The Old Time Tale of Old Crow Medicine Show’s Righteous Rural Racket

click to enlarge The good ol' boys of Old Crow  Medicine Show. - LAURA E. PARTAIN
Laura E. Partain
The good ol' boys of Old Crow Medicine Show.

If you wanted to write a movie script about an old school Americana/bluegrass
band, born outside of its own time from the vestigial folk traditions of Virginia and northward into Canada, you’d be hard-pressed to dream up a more ideal (or unlikely) tale than the real life history of Old Crow Medicine Show. The foundations of the band were first laid back in the early 1990s, when, in the seventh grade, Critter Fuqua crossed paths with Ketch Secor (how ‘bout those for old time hero names). The duo played a few tiny gigs and open mics together not too long after meeting, but the band (currently a six-piece, but given to shifts and additions) took a few years to coalesce around Fuqua and Secor.

Consider, if you will, the musical milieu of the 90s: Not exactly a hotbed of banjo, harmonica, fiddle and upright bass activity. Both Fuqua and Secor have often noted that they didn’t exactly grow up in the middle of a bunch of folk or bluegrass influences, instead cherishing acts like Guns N' Roses and Nirvana, before eventually, separately and together, falling hard for the behemoth that is Bob Dylan’s catalog. Through the words and tunes of the American bard of record, the two discovered the kind of music they wanted to make, connected to a lineage of masters who shaped this nation and its music with their folk, blues, country and bluegrass stylings.
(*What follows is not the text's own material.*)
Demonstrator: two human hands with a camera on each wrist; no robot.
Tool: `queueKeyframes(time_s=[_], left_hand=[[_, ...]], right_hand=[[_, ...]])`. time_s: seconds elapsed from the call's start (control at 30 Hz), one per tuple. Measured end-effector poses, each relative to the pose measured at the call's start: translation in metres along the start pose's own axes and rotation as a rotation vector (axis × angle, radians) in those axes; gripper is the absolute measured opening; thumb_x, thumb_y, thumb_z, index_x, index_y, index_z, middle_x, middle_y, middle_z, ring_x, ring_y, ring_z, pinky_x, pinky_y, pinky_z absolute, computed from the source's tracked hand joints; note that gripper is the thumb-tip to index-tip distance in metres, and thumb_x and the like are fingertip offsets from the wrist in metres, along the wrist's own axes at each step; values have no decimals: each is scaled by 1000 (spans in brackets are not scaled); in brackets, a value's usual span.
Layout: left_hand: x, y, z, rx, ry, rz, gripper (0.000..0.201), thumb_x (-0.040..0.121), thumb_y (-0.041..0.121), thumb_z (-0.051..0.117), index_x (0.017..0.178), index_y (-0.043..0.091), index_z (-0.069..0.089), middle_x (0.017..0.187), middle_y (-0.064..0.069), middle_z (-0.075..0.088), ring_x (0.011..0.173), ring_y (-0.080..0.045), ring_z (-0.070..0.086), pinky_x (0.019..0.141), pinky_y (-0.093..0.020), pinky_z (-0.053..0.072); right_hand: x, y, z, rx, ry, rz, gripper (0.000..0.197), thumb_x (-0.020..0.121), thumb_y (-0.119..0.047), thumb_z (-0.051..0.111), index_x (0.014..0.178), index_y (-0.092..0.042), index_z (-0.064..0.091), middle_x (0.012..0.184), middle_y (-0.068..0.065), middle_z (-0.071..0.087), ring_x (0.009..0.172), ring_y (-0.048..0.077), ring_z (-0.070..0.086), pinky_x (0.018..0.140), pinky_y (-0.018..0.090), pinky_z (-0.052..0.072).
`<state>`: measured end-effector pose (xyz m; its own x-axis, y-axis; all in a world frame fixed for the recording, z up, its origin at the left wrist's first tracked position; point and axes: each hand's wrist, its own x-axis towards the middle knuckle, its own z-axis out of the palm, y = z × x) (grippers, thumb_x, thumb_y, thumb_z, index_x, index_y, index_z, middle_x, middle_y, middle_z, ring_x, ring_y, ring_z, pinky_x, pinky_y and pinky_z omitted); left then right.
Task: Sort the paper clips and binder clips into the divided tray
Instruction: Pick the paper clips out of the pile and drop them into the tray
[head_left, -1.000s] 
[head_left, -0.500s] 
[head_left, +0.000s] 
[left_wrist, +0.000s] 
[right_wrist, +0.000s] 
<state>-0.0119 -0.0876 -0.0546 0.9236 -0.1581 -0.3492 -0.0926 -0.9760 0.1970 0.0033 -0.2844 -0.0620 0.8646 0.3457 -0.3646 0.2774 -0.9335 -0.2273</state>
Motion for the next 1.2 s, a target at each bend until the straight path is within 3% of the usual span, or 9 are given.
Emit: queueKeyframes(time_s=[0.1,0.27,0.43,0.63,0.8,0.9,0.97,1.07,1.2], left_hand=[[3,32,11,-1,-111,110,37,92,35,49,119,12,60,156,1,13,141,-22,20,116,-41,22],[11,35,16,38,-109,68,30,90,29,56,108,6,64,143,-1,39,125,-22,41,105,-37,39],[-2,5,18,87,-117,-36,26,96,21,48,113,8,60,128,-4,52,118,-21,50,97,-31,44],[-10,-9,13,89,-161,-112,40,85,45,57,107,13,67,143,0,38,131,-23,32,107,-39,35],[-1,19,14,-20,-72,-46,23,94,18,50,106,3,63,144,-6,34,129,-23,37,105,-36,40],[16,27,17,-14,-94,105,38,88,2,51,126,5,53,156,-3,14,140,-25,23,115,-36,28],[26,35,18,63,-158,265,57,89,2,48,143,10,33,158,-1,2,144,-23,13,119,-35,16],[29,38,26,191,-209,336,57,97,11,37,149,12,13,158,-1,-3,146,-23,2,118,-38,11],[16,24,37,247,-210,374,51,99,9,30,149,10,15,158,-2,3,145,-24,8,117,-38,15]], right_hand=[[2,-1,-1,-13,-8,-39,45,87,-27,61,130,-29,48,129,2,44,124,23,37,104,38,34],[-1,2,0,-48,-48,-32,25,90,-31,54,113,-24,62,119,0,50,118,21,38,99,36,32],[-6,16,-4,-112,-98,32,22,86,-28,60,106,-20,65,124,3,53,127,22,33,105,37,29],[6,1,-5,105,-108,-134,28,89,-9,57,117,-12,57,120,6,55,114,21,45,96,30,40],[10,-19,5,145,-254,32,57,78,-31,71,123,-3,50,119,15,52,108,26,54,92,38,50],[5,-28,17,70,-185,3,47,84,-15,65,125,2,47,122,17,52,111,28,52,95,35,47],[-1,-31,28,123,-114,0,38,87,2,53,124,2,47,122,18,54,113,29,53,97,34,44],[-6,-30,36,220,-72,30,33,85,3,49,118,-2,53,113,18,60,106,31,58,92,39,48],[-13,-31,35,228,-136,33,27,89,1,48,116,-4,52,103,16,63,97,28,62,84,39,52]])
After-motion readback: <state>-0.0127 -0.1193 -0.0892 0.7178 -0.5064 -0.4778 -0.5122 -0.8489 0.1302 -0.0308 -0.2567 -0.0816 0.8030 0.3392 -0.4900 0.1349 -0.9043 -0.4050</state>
Like Dylan had used Woody Guthrie before him, Fuqua and Secor used Dylan’s music as a gateway into the peculiar and historically rich (knottily so) traditions of pre-World War I American music. At once mystical and grounded in the daily lives and struggles (especially the struggles) of everyday people, the songs they picked up, like the ones they were soon to write (especially Secor), looked into the past as a crystal ball, as a map to a reimagined tomorrow.

Eventually, the dudes formed a full band, recorded a cassette demo and took to busking in New York, in Canada and really wherever the wind took them. They released the rough demo tape Trans:mission in 1998 and honed their chops on street corners working for sweaty dollar bills.

Then: The big break (there’s always a big break in these type of tales). In 2000, while busking outside of a pharmacy in Boone, North Carolina, the group drew the avid attention of singer/songwriter and Americana music legend Doc Watson, who quickly took them under his wing (you can’t make this shit up) and invited them to play his MerleFest music festival. It wasn’t long after that when things started really happening for Old Crow Medicine Show: National gigs, spots at The Grand Ole Opry (which the band was inducted into in 2013), and eventually a proper debut album (Old Crow Medicine Show) in 2004.

The band has since released four more solid Americana albums, ever more populated with original songs rather than retooled traditional fare. The group’s best and most successful song “Wagon Wheel,” a finished version of an old Bob Dylan cast-off sketch from the Pat Garrett & Billy the Kid era, eventually became a number one on Billboard’s Hot Country Songs list when Darius Rucker (aka Hootie of the Blowfish fame) covered it in 2013.

2014’s Remedythe band’s most recent album (and I would argue its best and most complete), won the outfit a Grammy (2015, Best Folk Album) and solidified its status as a genuine, old time, up-by-the-bootstraps tale, set to music that felt (gloriously) anachronistic from the get go.